Okay, yes, I had a few of the same arguments I’ve seen voiced in reviews as I’ve long believed the old adage, “when poverty comes in the door, love flies out the window.” So during war with so many atrocities happening as well as rampant starvation, can you really believe a spark of anything much past the drive to survive? There was more. But I’m not going to hold her feet to the fire for using a modicum of artistic license to spin a riveting tale.

The Nightingale by Kristin HannahHannah may have taken just a few liberties with certain WWII factoids. Still, overall she paints the devastating horrific picture of carnage we’ve been given through survivers and she paints that scene behind the story of two French sisters, Viann and Isabelle.

Polar opposites with some years between, the younger Isabelle is passionate about doing whatever she can to aid her country in the fight against the Germans. And she finds a niche she exploits far beyond what anyone could have expected of either man or woman. I know in my heart there was probably more than one unsung female hero whose sacrifices we’ll never know except through fictionalized stories such as these.

The characters are well drawn: Viann, older and a mother who has kissed her husband goodbye and waiting for his return finally realizes she has been left to survive on her own. Isabelle, alienated from her sister and her father has no compunction in joining the resistance as her youthful confidence would drive her passionate activities safely. Eventually, her service is curtailed and there are retributions to be paid.

It’s a narrative that yanks the emotions one way and then another.

Both the main characters and the support characters create a realistic scene—often coming easily to mind providing numerous cringe-worthy moments.
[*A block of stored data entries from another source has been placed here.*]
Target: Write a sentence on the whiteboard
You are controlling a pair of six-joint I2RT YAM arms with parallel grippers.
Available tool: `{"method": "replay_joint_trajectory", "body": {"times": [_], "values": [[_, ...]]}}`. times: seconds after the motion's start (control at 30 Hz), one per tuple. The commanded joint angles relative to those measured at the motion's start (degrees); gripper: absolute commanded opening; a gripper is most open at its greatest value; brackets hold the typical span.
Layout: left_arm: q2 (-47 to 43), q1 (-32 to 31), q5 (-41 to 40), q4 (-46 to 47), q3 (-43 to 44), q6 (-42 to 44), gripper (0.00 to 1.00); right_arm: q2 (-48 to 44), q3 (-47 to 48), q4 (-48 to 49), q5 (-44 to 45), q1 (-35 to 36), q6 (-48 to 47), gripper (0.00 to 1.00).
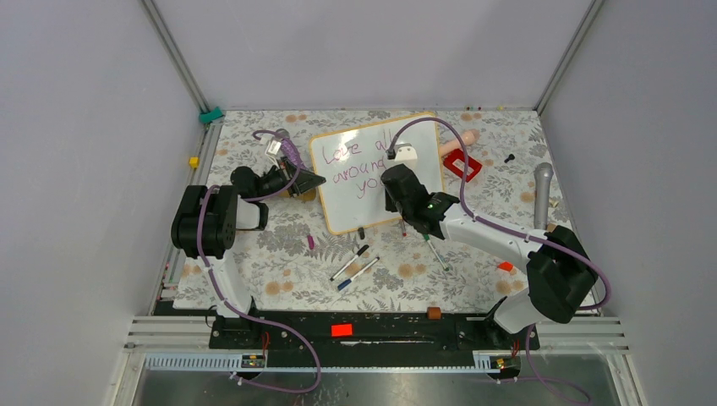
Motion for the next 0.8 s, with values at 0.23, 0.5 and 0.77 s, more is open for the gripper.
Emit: {"method": "replay_joint_trajectory", "body": {"times": [0.23,0.5,0.77], "values": [[-0.87,-0.18,1.30,4.46,0.81,2.06,0.00,0.97,3.52,1.58,4.09,-0.85,-0.98,0.00],[-0.92,-0.12,1.33,4.44,0.77,2.06,0.00,1.78,5.22,1.61,3.96,-1.24,-1.79,0.00],[-0.94,-0.10,1.31,4.43,0.73,2.06,0.00,1.78,5.77,1.59,3.77,-1.58,-2.10,0.00]]}}
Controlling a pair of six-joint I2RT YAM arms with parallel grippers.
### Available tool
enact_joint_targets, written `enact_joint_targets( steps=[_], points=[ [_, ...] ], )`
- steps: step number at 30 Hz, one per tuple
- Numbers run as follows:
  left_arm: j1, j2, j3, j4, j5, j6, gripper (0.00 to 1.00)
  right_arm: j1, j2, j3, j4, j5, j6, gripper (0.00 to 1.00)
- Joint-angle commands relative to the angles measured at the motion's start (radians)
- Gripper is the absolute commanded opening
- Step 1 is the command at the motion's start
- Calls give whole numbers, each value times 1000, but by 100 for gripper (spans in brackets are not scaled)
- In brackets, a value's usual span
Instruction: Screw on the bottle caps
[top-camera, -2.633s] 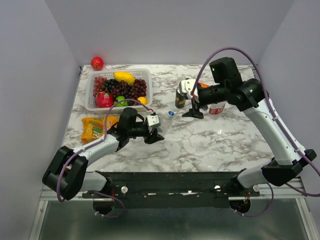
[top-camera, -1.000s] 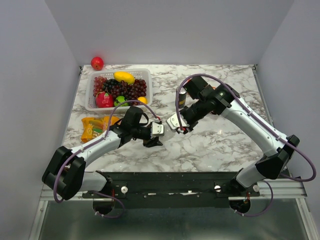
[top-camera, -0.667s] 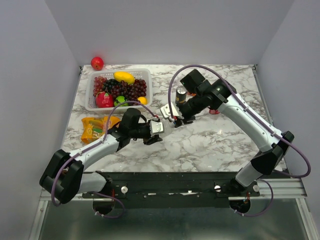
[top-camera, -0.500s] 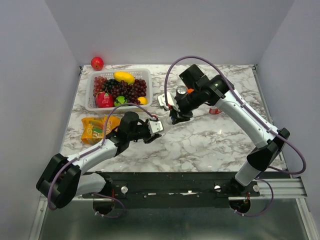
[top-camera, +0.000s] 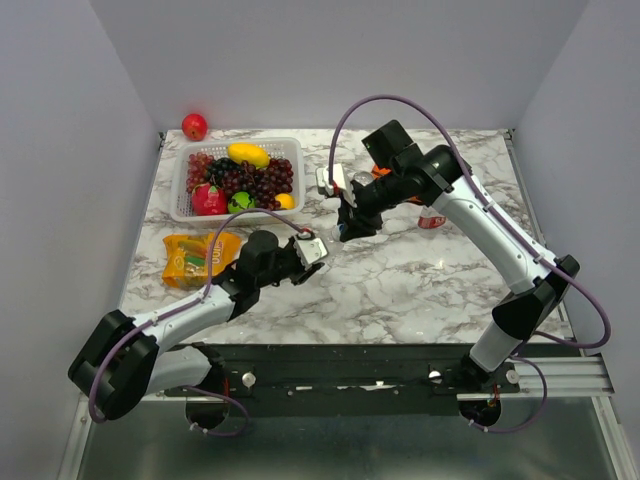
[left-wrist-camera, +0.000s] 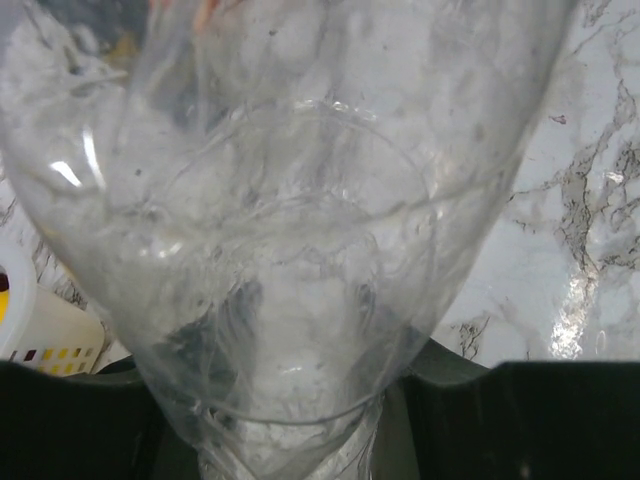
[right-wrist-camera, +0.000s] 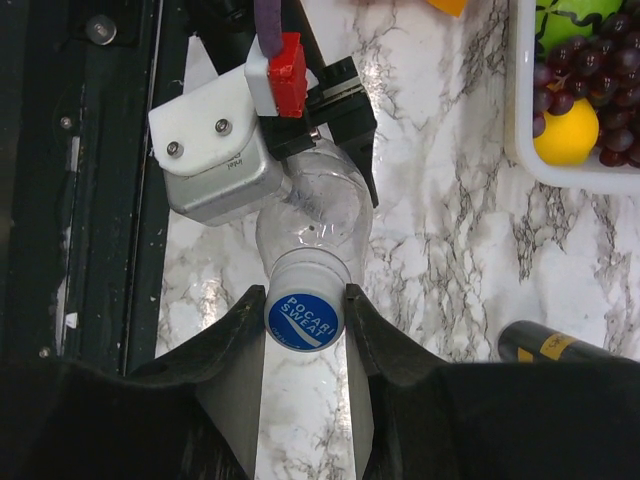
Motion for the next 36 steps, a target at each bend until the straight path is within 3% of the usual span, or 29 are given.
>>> enact_joint_targets(
  steps=[1, 9, 15, 19, 20, 22, 23, 31, 36],
  points=[
    [-22, -28, 1, 150, -187, -92, 0, 21, 31, -1, -58, -91, 89, 0],
    [-25, -36, -10, 138, -173, -135, 0, 21, 32, 4, -58, -93, 83, 0],
    [-25, -34, -11, 144, -242, -134, 0, 20, 34, 1, -61, -97, 86, 0],
    [-24, -40, -10, 127, -175, -141, 0, 20, 32, 7, -58, -94, 86, 0],
    [-22, -40, -7, 118, -153, -149, 26, 21, 31, 7, -61, -85, 86, 1],
    [-21, -37, 2, 95, -100, -158, 62, 21, 26, 4, -69, -61, 82, 0],
    [-19, -39, 1, 93, -58, -163, 98, 18, 23, -5, -72, -18, 81, 0],
    [-17, -80, 16, -80, 68, -134, 99, -166, 37, 48, -334, 108, -43, 3],
    [-16, -100, 16, -125, 92, -134, 99, -210, 2, -33, -339, 286, -109, 4]
  ],
)
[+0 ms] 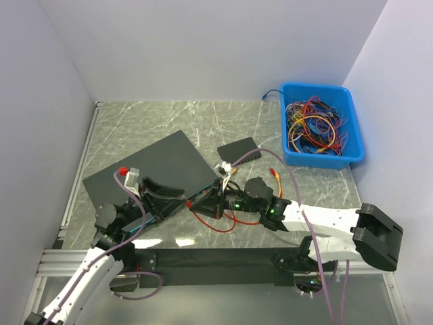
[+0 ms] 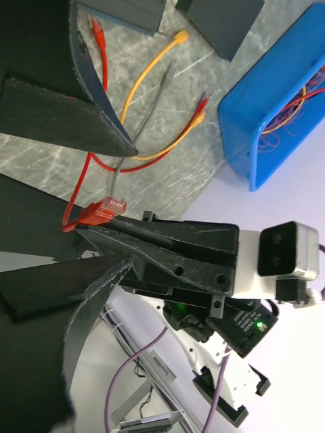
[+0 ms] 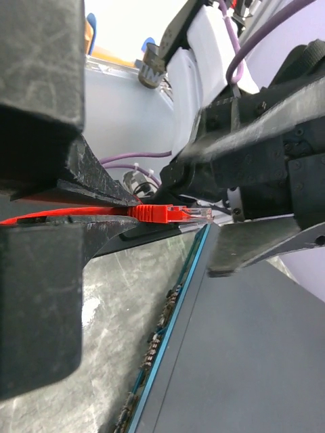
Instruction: Insert the plug into the switch port
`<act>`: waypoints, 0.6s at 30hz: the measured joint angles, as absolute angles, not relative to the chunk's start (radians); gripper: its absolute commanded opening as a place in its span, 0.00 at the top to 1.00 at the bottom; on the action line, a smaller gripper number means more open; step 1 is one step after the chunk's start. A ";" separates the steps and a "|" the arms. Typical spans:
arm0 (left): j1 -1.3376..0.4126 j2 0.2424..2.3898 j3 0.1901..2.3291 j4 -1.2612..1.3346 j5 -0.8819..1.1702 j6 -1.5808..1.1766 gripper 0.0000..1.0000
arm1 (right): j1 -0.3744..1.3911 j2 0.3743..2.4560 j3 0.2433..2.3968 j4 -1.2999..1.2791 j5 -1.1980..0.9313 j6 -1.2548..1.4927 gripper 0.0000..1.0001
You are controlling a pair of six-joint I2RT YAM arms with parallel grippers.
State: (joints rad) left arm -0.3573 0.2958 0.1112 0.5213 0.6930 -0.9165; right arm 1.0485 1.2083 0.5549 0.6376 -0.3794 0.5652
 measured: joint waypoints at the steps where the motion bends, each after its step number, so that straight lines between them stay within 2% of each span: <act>1: -0.369 0.302 0.111 0.522 0.686 -0.911 0.39 | 1.048 1.212 0.556 0.643 -0.384 0.569 1.00; 5: -0.413 0.341 0.111 0.532 0.657 -0.895 0.50 | 1.047 1.216 0.556 0.654 -0.391 0.577 1.00; 6: -0.422 0.352 0.111 0.535 0.650 -0.892 0.57 | 1.046 1.217 0.556 0.656 -0.392 0.579 1.00; 8: -0.438 0.365 0.111 0.536 0.635 -0.886 0.65 | 1.046 1.219 0.557 0.662 -0.395 0.580 1.00; 9: -0.446 0.370 0.111 0.540 0.628 -0.885 0.75 | 1.046 1.221 0.557 0.661 -0.394 0.580 1.00; 12: -0.468 0.371 0.111 0.545 0.604 -0.879 0.89 | 1.043 1.235 0.557 0.662 -0.394 0.583 1.00; 15: -0.488 0.371 0.113 0.542 0.580 -0.877 0.99 | 1.040 1.240 0.557 0.661 -0.389 0.582 1.00; 17: -0.496 0.371 0.126 0.506 0.549 -0.877 0.99 | 1.039 1.240 0.557 0.656 -0.378 0.575 0.98; 18: -0.501 0.376 0.138 0.477 0.529 -0.876 0.99 | 1.039 1.238 0.559 0.646 -0.366 0.568 0.90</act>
State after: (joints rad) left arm -0.5007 0.3763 0.1375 0.4770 0.5289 -0.8764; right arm 1.0386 1.2385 0.5594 0.6464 -0.3656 0.5682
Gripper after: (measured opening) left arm 0.100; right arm 0.102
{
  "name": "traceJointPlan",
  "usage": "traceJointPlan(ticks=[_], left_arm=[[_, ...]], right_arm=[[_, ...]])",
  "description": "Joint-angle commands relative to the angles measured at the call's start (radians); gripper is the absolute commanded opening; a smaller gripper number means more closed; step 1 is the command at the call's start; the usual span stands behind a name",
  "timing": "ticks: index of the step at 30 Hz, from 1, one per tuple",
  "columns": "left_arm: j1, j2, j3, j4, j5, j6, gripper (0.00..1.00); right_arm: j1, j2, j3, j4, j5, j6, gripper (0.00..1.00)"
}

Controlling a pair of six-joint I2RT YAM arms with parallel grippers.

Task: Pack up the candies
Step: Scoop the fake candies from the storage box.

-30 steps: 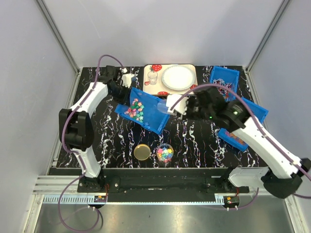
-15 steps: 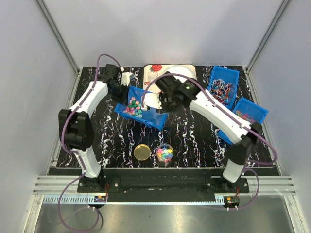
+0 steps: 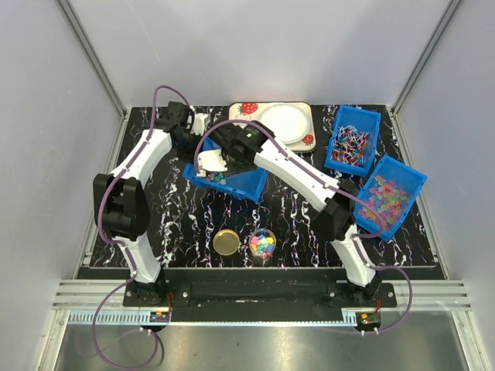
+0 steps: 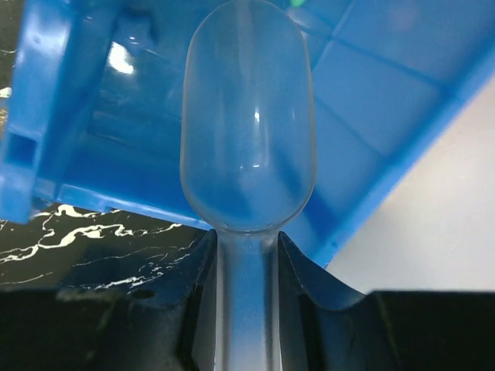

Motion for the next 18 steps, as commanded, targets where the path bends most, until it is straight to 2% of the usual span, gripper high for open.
traceJointPlan(ticks=[1, 13, 18], left_arm=[[-0.003, -0.07, 0.004, 0.076, 0.023, -0.043, 0.0], [-0.002, -0.099, 0.001, 0.091, 0.011, -0.071, 0.0], [-0.002, -0.107, -0.009, 0.094, 0.02, -0.074, 0.0]], right_arm=[[0.023, 0.005, 0.006, -0.309, 0.098, -0.054, 0.0], [0.043, -0.015, -0.155, -0.309, 0.072, -0.023, 0.0], [0.047, 0.049, -0.046, -0.308, -0.014, -0.003, 0.0]])
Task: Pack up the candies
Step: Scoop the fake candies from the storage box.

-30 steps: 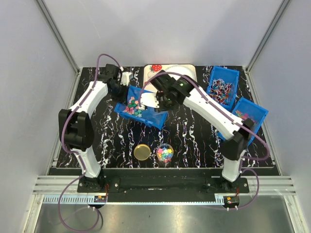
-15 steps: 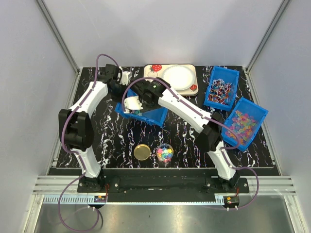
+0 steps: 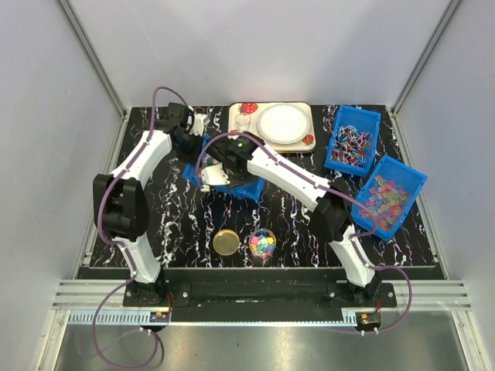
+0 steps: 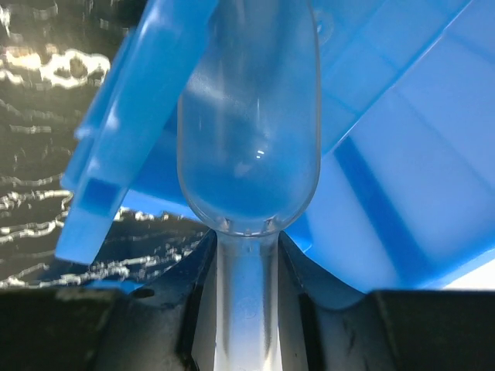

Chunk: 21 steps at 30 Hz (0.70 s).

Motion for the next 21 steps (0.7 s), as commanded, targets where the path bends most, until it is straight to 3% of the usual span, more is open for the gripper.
traceJointPlan(ticks=[1, 5, 21], left_arm=[[-0.002, -0.102, 0.007, 0.072, 0.05, -0.043, 0.0], [-0.002, -0.108, -0.009, 0.076, 0.051, -0.041, 0.0], [-0.002, -0.134, -0.033, 0.092, 0.067, -0.044, 0.0]], right_arm=[[0.019, 0.049, 0.119, -0.297, -0.105, 0.015, 0.0], [0.017, 0.098, 0.199, -0.285, -0.157, 0.024, 0.0], [0.008, 0.075, 0.078, 0.06, -0.367, 0.159, 0.0]])
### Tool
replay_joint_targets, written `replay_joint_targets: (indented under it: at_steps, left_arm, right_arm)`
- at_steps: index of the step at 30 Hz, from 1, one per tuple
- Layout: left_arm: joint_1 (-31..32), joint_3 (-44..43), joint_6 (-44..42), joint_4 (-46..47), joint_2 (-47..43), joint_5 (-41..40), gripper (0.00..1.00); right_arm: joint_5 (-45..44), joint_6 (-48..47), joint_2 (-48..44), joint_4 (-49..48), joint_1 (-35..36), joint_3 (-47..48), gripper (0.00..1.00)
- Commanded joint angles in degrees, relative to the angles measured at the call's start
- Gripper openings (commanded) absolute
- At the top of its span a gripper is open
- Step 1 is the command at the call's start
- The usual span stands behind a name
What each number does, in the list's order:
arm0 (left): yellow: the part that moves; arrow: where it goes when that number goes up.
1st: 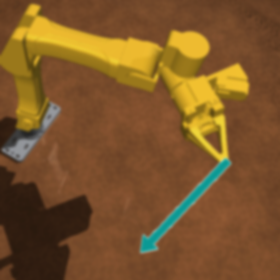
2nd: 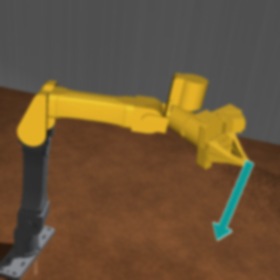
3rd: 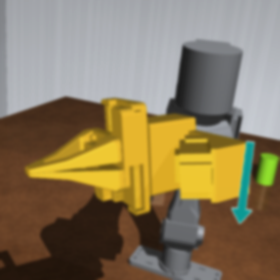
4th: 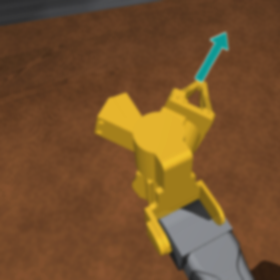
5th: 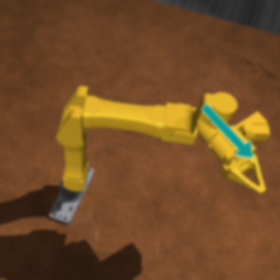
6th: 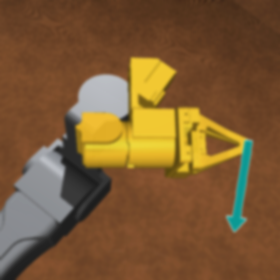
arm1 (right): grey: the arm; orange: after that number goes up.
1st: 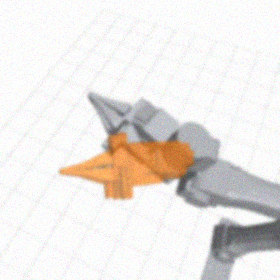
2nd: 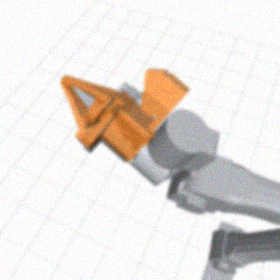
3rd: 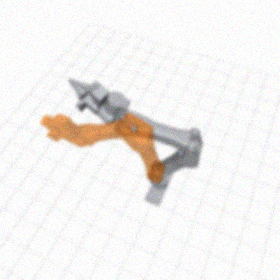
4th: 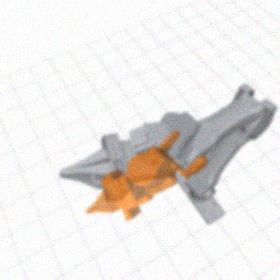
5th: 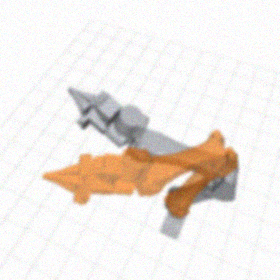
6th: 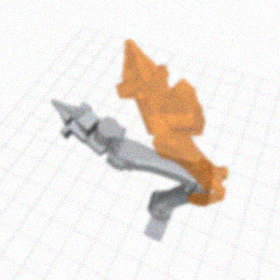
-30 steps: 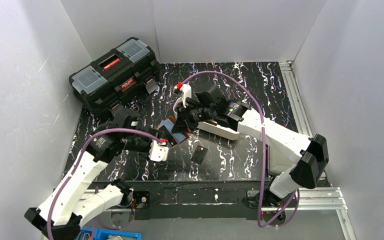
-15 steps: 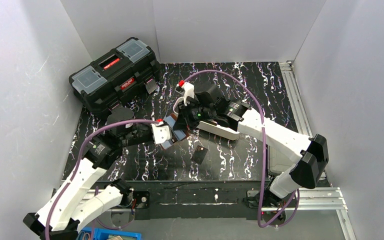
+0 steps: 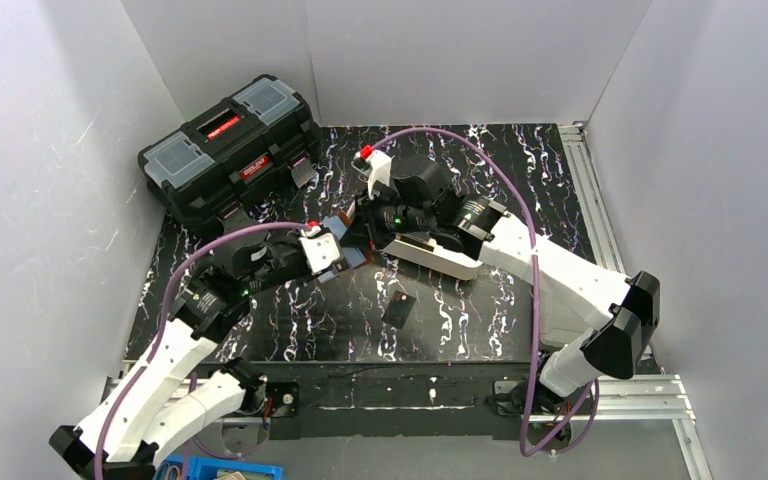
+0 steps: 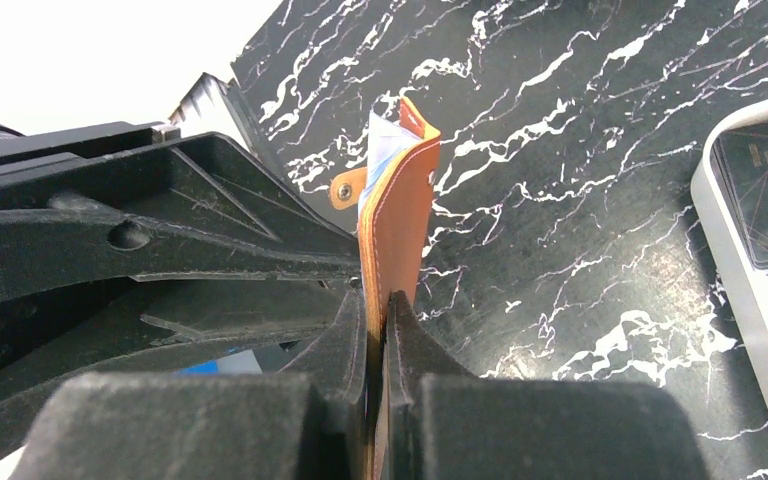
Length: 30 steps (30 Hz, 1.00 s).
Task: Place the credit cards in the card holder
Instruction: Insert the credit card into the card holder.
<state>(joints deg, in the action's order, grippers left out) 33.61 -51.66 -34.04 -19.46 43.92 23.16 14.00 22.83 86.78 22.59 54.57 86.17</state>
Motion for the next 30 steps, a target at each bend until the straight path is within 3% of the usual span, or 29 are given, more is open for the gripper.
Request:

Certainly, there were times when I thought the feat beyond the ability of a woman, much less in wartime, or inclement weather.

You can’t fault the storyline for lagging anywhere; it’s driving, driving, and difficult to stop at any chapter endings. The conclusion in the 1995 wrap-up was satisfying with one little twist left to mull over and it’s one of those books that haunts for some time. My favorite quote:

“Men tell stories. Women get on with it. For us it was a shadow war. There were no parades for us when it was over, no medals or mentions in history books. We did what we had to during the war, and when it was over, we picked up the pieces and started our lives over.” 

I’ve read several Kristin Hannah books, including most recently The Four Winds*, and enjoyed them all for the human stories they offer; the hope in times of loss, and the amazing resilience of the human spirit.

I downloaded a copy of this audiobook from my local well-stocked library. These are my honest thoughts.

Book Details:

Genre: Historical Fiction, Women’s Fiction
Publisher: Macmillan Audio
ASIN: B00NY8OTR0
Listening Length: 17 hrs 19 mins
Narrator: Polly Stone
Publication Date: February 3, 2015
Source: Local Library (Audiobook Selections)
Title Link: The Nightingale [Amazon]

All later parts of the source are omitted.